(Source data Opens)
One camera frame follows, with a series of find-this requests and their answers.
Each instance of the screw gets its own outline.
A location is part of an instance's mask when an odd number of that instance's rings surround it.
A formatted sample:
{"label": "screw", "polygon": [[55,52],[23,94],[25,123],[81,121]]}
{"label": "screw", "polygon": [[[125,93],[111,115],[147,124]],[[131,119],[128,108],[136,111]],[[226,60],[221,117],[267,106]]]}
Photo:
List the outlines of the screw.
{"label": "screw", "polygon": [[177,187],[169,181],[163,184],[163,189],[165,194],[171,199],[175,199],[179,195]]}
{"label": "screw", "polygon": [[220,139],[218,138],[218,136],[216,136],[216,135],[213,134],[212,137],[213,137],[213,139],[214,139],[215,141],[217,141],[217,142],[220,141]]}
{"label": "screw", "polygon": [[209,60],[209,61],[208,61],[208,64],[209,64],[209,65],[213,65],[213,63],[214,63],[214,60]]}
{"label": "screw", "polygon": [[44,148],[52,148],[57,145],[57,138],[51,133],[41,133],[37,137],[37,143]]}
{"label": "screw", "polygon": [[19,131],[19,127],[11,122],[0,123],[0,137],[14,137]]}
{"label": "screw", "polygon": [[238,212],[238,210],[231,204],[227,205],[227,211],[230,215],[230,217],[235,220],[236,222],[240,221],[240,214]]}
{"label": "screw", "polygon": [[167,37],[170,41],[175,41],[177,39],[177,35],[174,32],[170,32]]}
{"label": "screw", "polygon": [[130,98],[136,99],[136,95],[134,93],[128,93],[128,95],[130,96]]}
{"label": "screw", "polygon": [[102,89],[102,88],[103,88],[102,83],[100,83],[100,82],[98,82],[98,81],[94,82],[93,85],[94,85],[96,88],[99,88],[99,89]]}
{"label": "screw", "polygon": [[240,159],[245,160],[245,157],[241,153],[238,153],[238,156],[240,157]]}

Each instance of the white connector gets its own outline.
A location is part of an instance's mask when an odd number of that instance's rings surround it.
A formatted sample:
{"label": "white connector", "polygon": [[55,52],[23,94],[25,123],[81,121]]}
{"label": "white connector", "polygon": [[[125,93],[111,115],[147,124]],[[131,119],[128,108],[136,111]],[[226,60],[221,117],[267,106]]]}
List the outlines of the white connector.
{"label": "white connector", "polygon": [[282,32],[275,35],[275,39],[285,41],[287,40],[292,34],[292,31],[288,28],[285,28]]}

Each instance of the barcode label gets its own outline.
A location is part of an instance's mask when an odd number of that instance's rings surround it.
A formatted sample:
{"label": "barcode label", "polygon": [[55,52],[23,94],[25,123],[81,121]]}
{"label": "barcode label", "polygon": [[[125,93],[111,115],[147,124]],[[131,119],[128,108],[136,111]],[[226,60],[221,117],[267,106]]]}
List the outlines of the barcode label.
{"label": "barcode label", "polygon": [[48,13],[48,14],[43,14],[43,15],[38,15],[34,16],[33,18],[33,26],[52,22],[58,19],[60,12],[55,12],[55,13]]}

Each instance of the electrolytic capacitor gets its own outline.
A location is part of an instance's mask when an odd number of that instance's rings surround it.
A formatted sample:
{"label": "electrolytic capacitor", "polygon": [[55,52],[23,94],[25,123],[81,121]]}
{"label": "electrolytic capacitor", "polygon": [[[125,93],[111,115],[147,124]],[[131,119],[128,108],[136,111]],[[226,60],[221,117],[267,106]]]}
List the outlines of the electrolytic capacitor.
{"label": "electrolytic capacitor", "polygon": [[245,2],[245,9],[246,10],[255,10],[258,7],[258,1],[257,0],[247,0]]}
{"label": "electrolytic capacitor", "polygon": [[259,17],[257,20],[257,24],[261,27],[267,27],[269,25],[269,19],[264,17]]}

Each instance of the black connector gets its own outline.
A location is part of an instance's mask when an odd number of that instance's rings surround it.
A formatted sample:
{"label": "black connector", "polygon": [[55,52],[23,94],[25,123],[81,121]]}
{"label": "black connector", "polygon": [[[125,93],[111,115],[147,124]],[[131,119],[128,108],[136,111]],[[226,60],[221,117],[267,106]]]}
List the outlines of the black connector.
(Source data Closes)
Without dropping a single line, output the records above exactly.

One camera frame follows, with a series of find-this requests and their answers.
Each instance of the screw gets its own outline.
A location is part of an instance's mask when an odd number of that instance's rings surround it.
A formatted sample:
{"label": "screw", "polygon": [[55,52],[23,94],[25,123],[81,121]]}
{"label": "screw", "polygon": [[[125,93],[111,115],[147,124]],[[131,119],[128,108],[136,111]],[[226,60],[221,117],[267,106]]]}
Photo:
List the outlines of the screw.
{"label": "screw", "polygon": [[177,187],[169,181],[163,184],[163,189],[165,194],[171,199],[175,199],[179,195]]}
{"label": "screw", "polygon": [[220,139],[218,138],[218,136],[216,136],[216,135],[213,134],[212,137],[213,137],[213,139],[214,139],[215,141],[217,141],[217,142],[220,141]]}
{"label": "screw", "polygon": [[209,60],[209,61],[208,61],[208,64],[209,64],[209,65],[213,65],[213,63],[214,63],[214,60]]}
{"label": "screw", "polygon": [[44,148],[52,148],[57,145],[57,138],[51,133],[41,133],[37,137],[37,143]]}
{"label": "screw", "polygon": [[19,131],[19,127],[11,122],[0,123],[0,137],[14,137]]}
{"label": "screw", "polygon": [[238,212],[238,210],[231,204],[227,205],[227,211],[230,215],[230,217],[235,220],[236,222],[240,221],[240,214]]}
{"label": "screw", "polygon": [[167,37],[170,41],[175,41],[177,39],[177,35],[174,32],[170,32]]}
{"label": "screw", "polygon": [[130,98],[136,99],[136,95],[134,93],[128,93],[128,95],[130,96]]}
{"label": "screw", "polygon": [[102,89],[102,88],[103,88],[102,83],[100,83],[100,82],[98,82],[98,81],[94,82],[93,85],[94,85],[96,88],[99,88],[99,89]]}
{"label": "screw", "polygon": [[240,159],[245,160],[245,157],[241,153],[238,153],[238,156],[240,157]]}

Each instance of the white connector gets its own outline.
A location is part of an instance's mask when an odd number of that instance's rings surround it.
A formatted sample:
{"label": "white connector", "polygon": [[55,52],[23,94],[25,123],[81,121]]}
{"label": "white connector", "polygon": [[[125,93],[111,115],[147,124]],[[131,119],[128,108],[136,111]],[[226,60],[221,117],[267,106]]]}
List the outlines of the white connector.
{"label": "white connector", "polygon": [[282,32],[275,35],[275,39],[285,41],[287,40],[292,34],[292,31],[288,28],[285,28]]}

Each instance of the barcode label gets its own outline.
A location is part of an instance's mask when an odd number of that instance's rings surround it.
A formatted sample:
{"label": "barcode label", "polygon": [[55,52],[23,94],[25,123],[81,121]]}
{"label": "barcode label", "polygon": [[[125,93],[111,115],[147,124]],[[131,119],[128,108],[136,111]],[[226,60],[221,117],[267,106]]]}
List the outlines of the barcode label.
{"label": "barcode label", "polygon": [[48,13],[48,14],[43,14],[43,15],[38,15],[34,16],[33,18],[33,26],[52,22],[58,19],[60,12],[55,12],[55,13]]}

Each instance of the electrolytic capacitor gets its own outline.
A location is part of an instance's mask when an odd number of that instance's rings surround it.
A formatted sample:
{"label": "electrolytic capacitor", "polygon": [[55,52],[23,94],[25,123],[81,121]]}
{"label": "electrolytic capacitor", "polygon": [[[125,93],[111,115],[147,124]],[[131,119],[128,108],[136,111]],[[226,60],[221,117],[267,106]]]}
List the outlines of the electrolytic capacitor.
{"label": "electrolytic capacitor", "polygon": [[245,2],[245,9],[246,10],[255,10],[258,7],[258,1],[257,0],[247,0]]}
{"label": "electrolytic capacitor", "polygon": [[259,17],[257,20],[257,24],[261,27],[267,27],[269,25],[269,19],[264,17]]}

Each instance of the black connector gets its own outline.
A location is part of an instance's mask when an odd number of that instance's rings surround it.
A formatted sample:
{"label": "black connector", "polygon": [[55,52],[23,94],[25,123],[81,121]]}
{"label": "black connector", "polygon": [[[125,93],[111,115],[147,124]],[[131,119],[128,108],[136,111]],[[226,60],[221,117],[267,106]]]}
List the outlines of the black connector.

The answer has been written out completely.